El tercer libro no es una novela ni unas memorias, sino una investigación histórica objetiva sobre el papel de la Iglesia en la guerra civil, en su preparación y en su remate franquista: La pólvora y el incienso de Hilari Raguer, una versión definitiva del texto publicado en 1977 (La espada y la cruz). Es un libro definitivo, incuestionable. A pesar de ciertas matizaciones y correcciones importantes -el cardenal de Tarragona, Vidal i Barraquer, y el obispo de Vitoria, Mateo Múgica, no firmaron la Carta Colectiva en apoyo de Franco; los sacerdotes vascos nacionalistas fueron asesinados, etcétera-, no hay duda de que la Iglesia se plantó contra la República y proclamó la Cruzada. El pésimo escritor José M. Pemán exclamaba: 'El humo del incienso y el humo del cañón, que sube hasta las plantas de Dios, son una misma voluntad vertical de afirmar una fe y sobre ella salvar un mundo y restaurar una civilización'. Pero tampoco los curas acabaron ganando plenamente la guerra. También se equivocaron porque al final perdieron todos los adeptos que conservaban la inteligencia. Reconstruyeron los templos incendiados, pero quedaron vacíos o ocupados por sectores crípticos aislados de la sociedad o reducidos al intercambio de puras influencias tribales. Las siniestras ráfagas de beatificación de los 'mártires de la República' han acabado de situar a la Iglesia en unos niveles sociales inferiores incluso a los de antes de la guerra.

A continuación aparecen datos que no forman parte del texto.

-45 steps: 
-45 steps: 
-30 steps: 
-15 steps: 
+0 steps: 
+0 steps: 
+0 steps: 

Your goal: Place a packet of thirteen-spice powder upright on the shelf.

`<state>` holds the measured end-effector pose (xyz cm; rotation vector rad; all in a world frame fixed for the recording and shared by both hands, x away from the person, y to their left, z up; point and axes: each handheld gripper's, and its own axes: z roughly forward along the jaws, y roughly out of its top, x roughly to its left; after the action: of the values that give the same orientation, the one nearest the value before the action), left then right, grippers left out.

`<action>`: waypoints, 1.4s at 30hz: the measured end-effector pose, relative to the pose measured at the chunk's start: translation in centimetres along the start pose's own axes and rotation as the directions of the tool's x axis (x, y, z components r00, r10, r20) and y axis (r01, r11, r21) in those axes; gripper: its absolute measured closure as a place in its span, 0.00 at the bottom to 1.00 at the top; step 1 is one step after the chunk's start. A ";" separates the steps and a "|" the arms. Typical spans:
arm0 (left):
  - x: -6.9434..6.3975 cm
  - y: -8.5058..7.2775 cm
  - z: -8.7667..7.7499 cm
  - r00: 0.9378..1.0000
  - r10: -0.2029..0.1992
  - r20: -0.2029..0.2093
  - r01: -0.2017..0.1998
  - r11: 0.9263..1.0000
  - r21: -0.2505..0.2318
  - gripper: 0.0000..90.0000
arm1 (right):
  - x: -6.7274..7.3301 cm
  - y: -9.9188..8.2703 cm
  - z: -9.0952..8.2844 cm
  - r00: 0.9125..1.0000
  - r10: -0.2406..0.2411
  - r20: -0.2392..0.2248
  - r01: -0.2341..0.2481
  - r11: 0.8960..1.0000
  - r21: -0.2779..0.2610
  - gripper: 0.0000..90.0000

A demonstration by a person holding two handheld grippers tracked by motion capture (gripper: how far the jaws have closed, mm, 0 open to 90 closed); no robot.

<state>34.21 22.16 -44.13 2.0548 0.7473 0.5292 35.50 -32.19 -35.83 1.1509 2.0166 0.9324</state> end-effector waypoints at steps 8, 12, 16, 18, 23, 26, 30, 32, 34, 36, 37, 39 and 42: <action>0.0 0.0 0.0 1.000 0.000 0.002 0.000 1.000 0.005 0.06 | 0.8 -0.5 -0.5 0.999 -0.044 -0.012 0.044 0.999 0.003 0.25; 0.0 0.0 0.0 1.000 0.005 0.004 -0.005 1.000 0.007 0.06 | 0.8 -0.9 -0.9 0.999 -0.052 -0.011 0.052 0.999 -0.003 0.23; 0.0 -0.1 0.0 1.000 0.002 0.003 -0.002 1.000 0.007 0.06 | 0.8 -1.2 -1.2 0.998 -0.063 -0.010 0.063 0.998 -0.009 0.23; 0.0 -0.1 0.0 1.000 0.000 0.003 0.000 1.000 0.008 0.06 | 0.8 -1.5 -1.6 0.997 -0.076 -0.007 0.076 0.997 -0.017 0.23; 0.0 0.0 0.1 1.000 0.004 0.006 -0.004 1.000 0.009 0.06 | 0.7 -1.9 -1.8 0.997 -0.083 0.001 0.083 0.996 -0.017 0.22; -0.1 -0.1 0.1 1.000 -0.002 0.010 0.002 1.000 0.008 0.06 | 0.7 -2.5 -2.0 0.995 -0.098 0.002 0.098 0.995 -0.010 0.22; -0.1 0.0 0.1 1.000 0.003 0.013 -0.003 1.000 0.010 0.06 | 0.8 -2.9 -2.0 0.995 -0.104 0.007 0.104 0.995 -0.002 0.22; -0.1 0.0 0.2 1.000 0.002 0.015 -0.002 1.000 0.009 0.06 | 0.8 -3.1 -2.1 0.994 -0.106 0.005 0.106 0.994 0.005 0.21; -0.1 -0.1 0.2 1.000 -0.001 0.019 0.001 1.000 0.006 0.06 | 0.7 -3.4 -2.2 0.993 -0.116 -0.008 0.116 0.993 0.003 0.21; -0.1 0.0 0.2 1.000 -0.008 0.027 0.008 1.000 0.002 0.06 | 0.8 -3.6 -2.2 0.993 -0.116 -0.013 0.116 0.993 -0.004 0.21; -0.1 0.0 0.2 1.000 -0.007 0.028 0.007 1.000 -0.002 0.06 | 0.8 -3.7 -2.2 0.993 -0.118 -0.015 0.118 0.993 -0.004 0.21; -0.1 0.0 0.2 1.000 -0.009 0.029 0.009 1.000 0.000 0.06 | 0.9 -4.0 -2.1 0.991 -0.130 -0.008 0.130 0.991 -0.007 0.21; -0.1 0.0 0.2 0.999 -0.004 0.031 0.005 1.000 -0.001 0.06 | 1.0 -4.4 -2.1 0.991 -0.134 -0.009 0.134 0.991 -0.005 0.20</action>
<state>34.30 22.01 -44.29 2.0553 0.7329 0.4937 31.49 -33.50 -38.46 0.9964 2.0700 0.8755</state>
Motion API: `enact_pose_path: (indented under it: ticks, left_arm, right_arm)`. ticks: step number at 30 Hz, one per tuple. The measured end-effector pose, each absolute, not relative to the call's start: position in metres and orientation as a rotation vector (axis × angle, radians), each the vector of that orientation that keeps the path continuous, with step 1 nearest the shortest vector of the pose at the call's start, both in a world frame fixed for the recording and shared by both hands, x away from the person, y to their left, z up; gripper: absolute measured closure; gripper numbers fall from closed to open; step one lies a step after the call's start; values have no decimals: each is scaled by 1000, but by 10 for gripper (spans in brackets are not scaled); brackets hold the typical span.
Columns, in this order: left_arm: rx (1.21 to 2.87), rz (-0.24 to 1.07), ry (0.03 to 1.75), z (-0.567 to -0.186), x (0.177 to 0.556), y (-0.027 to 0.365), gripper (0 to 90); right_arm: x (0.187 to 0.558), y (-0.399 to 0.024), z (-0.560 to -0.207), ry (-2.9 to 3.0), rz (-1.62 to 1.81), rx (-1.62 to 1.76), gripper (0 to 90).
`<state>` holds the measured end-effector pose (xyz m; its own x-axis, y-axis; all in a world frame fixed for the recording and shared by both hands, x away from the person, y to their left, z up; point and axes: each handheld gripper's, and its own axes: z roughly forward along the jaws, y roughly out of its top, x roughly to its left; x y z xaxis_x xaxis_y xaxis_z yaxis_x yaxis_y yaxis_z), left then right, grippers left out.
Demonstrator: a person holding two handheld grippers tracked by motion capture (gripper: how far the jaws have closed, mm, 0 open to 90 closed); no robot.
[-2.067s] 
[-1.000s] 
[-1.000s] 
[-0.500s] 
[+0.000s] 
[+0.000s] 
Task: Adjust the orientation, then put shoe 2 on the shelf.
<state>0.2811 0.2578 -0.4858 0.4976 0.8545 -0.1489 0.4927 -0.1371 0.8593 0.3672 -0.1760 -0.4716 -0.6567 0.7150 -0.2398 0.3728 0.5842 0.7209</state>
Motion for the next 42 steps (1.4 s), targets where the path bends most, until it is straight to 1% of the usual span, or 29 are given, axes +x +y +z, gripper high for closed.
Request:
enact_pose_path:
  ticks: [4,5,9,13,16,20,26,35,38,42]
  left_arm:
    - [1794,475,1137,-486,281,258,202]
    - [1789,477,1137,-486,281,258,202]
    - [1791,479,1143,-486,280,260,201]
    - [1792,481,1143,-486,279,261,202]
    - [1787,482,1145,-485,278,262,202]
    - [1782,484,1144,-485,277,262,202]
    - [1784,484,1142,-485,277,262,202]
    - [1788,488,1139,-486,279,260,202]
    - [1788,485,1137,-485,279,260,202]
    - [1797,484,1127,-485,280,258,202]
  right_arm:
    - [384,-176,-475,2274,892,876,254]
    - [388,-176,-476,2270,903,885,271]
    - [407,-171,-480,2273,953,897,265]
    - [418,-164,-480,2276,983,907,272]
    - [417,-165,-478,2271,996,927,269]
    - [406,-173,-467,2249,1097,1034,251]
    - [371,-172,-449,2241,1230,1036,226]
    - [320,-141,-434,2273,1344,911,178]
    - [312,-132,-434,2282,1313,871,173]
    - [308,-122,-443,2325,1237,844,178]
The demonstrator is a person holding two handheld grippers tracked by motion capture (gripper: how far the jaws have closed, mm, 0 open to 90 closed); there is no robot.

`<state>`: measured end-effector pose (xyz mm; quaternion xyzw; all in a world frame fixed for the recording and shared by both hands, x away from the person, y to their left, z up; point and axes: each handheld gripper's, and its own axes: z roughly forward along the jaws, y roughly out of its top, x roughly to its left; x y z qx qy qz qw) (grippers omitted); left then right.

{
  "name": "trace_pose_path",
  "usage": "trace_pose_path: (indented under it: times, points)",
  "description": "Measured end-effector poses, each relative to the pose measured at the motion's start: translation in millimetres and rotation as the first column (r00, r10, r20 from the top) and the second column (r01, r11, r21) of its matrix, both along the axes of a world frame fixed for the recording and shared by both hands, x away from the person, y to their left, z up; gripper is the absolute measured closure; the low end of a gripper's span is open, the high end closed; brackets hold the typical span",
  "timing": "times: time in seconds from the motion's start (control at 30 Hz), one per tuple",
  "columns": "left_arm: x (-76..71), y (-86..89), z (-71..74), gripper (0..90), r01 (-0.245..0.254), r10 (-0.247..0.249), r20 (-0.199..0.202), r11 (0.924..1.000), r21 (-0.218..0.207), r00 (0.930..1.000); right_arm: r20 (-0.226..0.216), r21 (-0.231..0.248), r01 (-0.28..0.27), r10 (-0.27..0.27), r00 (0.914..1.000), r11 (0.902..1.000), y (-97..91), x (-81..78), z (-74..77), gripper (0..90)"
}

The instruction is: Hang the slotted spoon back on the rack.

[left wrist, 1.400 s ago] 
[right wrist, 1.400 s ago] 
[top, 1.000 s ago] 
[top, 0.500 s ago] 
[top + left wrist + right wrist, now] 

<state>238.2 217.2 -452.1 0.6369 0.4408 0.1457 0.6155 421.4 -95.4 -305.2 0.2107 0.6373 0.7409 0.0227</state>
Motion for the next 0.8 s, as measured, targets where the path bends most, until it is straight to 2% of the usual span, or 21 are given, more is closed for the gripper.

Estos tres magníficos libros no acaban de definir el panorama completo de los enemigos de la República, provocadores de una guerra que al final no ganaron. No se trata solo de fascistas, alta burguesía y curas. Hay que hablar de los militares y acudir, por lo tanto, a otras lecturas. Quizá sólo ellos -y una nueva sociedad renacida de lo residual, sin enraizamiento, amparada por ellos mismos- recogieron los frutos de tanta sangre. Una sociedad, por lo tanto, sencillamente franquista, biológicamente autónoma, que quizá no se considera todavía definitivamente aniquilada.